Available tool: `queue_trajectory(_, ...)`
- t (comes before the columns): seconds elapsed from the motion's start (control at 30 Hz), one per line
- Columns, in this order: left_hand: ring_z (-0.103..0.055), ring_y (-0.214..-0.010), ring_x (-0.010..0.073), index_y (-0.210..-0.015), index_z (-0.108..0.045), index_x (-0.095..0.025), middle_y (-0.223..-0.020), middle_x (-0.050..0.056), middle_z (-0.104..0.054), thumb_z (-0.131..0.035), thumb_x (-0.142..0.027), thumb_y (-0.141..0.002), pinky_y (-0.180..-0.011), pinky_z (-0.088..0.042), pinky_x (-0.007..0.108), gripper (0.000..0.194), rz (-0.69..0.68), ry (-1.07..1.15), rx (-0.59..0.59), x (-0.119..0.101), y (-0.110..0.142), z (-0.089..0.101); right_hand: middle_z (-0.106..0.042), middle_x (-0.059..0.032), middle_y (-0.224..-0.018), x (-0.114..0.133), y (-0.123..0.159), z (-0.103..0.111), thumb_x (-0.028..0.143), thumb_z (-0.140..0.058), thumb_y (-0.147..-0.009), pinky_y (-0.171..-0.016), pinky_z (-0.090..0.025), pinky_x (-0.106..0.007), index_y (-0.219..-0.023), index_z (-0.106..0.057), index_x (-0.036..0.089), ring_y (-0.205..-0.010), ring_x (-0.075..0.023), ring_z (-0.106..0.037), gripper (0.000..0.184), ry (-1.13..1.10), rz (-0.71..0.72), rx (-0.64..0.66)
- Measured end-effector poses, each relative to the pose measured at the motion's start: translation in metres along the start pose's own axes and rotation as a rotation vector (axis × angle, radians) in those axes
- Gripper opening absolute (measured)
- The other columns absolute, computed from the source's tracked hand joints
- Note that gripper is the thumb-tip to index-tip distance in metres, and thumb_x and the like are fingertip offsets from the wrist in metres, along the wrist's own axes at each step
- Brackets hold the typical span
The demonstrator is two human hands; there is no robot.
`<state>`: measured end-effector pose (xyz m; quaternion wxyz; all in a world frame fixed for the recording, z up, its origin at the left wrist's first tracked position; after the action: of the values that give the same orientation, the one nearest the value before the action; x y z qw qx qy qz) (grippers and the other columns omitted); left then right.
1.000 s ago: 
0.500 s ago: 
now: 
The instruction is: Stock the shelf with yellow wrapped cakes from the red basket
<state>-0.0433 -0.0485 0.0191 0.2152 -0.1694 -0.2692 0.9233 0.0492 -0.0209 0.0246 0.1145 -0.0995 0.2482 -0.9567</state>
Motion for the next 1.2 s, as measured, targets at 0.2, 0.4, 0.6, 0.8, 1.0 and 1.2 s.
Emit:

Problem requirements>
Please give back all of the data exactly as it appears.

Written answer>
Available tool: `queue_trajectory(_, ...)`
- t (comes before the columns): seconds elapsed from the motion's start (control at 30 Hz), one per line
- Columns, in this order: left_hand: ring_z (-0.103..0.055), ring_y (-0.214..-0.010), ring_x (-0.010..0.073), index_y (-0.210..-0.015), index_z (-0.108..0.045), index_x (-0.095..0.025), middle_y (-0.223..-0.020), middle_x (-0.050..0.056), middle_z (-0.104..0.054), thumb_z (-0.131..0.035), thumb_x (-0.142..0.027), thumb_y (-0.141..0.002), pinky_y (-0.180..-0.011), pinky_z (-0.088..0.042), pinky_x (-0.007..0.108), gripper (0.000..0.194), rz (-0.69..0.68), ry (-1.07..1.15), rx (-0.59..0.59), x (-0.119..0.101), y (-0.110..0.142), z (-0.089..0.101); right_hand: middle_z (-0.106..0.042), middle_x (-0.059..0.032), middle_y (-0.224..-0.018), x (-0.114..0.133), y (-0.123..0.159), z (-0.103..0.111), thumb_x (-0.028..0.143), thumb_z (-0.140..0.058), thumb_y (-0.147..-0.009), pinky_y (-0.171..-0.016), pinky_z (-0.090..0.025), pinky_x (-0.106..0.007), index_y (-0.219..-0.023), index_z (-0.106..0.057), index_x (-0.036..0.089), ring_y (-0.205..-0.010), ring_x (-0.075..0.023), ring_z (-0.106..0.037), gripper (0.000..0.184), ry (-1.13..1.10), rz (-0.71..0.72), rx (-0.64..0.66)
- Measured end-effector poses, each relative to the pose measured at the motion's start: translation in metres along the start pose's own axes and rotation as a rotation vector (axis × angle, radians) in those axes
- Gripper opening absolute (measured)
- The other columns absolute, computed from the source's tracked hand joints
- Note that gripper is the thumb-tip to index-tip distance in metres, and thumb_x and the like are fingertip offsets from the wrist in metres, along the wrist's own axes at each step
- Brackets hold the typical span
The demonstrator is two human hands; there is no robot.
`<state>`: measured end-effector pose (xyz m; quaternion wxyz; all in a world frame fixed for the recording, z up, its origin at the left wrist's first tracked position; after the action: of the values that give the same orientation, the one nearest the value before the action; x y z qw qx qy qz) (grippers and the other columns omitted); left then right.
1.000 s ago: 
0.500 s ago: 
now: 
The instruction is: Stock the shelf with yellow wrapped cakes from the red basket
<state>-0.0433 -0.0485 0.0191 0.2152 -0.1694 -0.2692 0.9233 0.0492 -0.0209 0.0246 0.1145 -0.0995 0.2482 -0.9567</state>
Motion for the next 1.2 s, as measured, targets at 0.2, 0.4, 0.6, 0.8, 1.0 and 1.2 s.
Emit:

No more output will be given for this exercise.